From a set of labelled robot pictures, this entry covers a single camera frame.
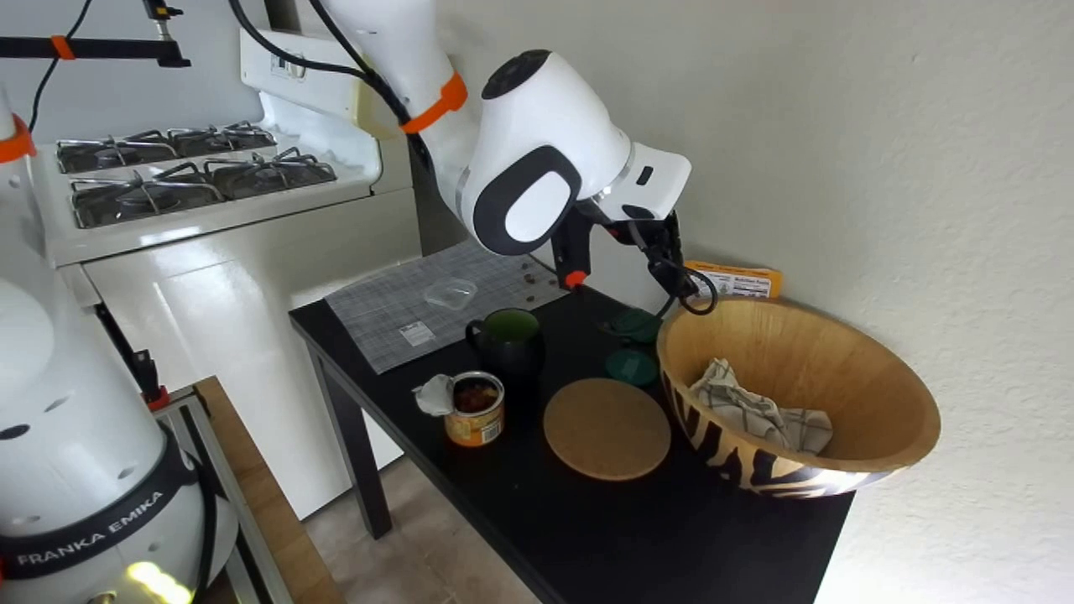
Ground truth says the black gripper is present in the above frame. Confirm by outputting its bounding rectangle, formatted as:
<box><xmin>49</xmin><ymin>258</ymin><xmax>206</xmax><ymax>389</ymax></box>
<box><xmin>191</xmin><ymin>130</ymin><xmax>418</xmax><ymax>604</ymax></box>
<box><xmin>601</xmin><ymin>198</ymin><xmax>720</xmax><ymax>319</ymax></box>

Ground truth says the orange packet with white label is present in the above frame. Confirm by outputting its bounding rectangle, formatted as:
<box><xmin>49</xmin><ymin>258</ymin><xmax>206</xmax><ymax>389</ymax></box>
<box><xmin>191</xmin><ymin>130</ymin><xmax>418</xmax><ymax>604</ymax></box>
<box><xmin>682</xmin><ymin>258</ymin><xmax>788</xmax><ymax>305</ymax></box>

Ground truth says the small green bowl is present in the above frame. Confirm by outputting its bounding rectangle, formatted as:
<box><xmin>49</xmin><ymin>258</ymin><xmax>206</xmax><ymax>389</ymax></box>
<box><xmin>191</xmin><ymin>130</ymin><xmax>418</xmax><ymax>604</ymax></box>
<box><xmin>601</xmin><ymin>345</ymin><xmax>661</xmax><ymax>394</ymax></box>
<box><xmin>601</xmin><ymin>309</ymin><xmax>666</xmax><ymax>349</ymax></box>

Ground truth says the crumpled grey paper packet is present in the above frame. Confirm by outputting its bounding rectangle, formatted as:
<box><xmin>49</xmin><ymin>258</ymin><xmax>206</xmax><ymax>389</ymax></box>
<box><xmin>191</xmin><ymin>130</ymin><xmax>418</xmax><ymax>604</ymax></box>
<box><xmin>685</xmin><ymin>357</ymin><xmax>838</xmax><ymax>457</ymax></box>

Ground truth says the wooden bowl with zebra pattern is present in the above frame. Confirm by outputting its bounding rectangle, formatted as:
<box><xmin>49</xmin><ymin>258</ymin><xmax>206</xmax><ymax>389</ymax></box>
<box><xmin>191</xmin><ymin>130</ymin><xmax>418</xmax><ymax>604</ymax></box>
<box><xmin>653</xmin><ymin>296</ymin><xmax>944</xmax><ymax>504</ymax></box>

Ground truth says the round cork coaster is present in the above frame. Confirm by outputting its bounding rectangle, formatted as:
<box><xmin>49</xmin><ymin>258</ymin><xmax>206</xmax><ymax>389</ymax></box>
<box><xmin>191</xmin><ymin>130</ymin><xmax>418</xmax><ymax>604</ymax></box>
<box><xmin>540</xmin><ymin>375</ymin><xmax>675</xmax><ymax>488</ymax></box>

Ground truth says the dark green mug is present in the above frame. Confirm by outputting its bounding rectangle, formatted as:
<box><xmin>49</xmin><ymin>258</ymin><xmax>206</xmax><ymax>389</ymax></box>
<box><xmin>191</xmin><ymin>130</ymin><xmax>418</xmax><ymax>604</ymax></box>
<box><xmin>463</xmin><ymin>305</ymin><xmax>548</xmax><ymax>389</ymax></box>

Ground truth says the open tin can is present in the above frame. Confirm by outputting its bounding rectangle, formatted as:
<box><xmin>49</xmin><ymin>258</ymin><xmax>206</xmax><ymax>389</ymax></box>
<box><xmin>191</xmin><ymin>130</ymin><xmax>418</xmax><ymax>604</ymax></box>
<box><xmin>409</xmin><ymin>370</ymin><xmax>510</xmax><ymax>453</ymax></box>

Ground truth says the black table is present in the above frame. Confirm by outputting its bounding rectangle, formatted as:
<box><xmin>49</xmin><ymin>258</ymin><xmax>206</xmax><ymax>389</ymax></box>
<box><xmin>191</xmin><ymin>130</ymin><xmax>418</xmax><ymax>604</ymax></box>
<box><xmin>286</xmin><ymin>281</ymin><xmax>860</xmax><ymax>604</ymax></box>

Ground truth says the grey woven placemat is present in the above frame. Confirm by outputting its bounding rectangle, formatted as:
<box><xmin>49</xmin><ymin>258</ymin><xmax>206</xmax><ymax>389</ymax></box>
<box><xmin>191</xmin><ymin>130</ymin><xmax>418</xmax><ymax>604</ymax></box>
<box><xmin>322</xmin><ymin>235</ymin><xmax>573</xmax><ymax>375</ymax></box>

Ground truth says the white gas stove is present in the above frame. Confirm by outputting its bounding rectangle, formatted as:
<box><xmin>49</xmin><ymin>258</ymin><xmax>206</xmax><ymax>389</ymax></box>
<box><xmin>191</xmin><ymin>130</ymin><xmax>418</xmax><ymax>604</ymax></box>
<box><xmin>29</xmin><ymin>27</ymin><xmax>426</xmax><ymax>523</ymax></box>

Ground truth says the black stove grate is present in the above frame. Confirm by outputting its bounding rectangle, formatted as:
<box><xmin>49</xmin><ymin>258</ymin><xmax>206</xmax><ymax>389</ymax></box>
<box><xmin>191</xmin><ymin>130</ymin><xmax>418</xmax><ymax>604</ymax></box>
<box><xmin>54</xmin><ymin>120</ymin><xmax>277</xmax><ymax>177</ymax></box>
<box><xmin>66</xmin><ymin>148</ymin><xmax>338</xmax><ymax>233</ymax></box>

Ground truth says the black rod with red clamp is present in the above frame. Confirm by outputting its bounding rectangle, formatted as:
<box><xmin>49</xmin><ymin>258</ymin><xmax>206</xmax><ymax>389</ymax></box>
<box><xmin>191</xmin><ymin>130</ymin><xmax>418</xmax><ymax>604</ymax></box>
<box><xmin>94</xmin><ymin>300</ymin><xmax>177</xmax><ymax>414</ymax></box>

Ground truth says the thin black hanging cable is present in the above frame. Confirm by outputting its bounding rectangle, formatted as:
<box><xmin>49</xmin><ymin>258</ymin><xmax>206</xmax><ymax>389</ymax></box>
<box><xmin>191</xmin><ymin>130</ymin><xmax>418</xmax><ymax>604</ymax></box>
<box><xmin>23</xmin><ymin>0</ymin><xmax>97</xmax><ymax>138</ymax></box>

※ ※ ※

TASK TO COMPLETE ▸ Determine how many lines of the records above contain the word "white", and report only that number.

RESPONSE TO THE TASK ▸ 2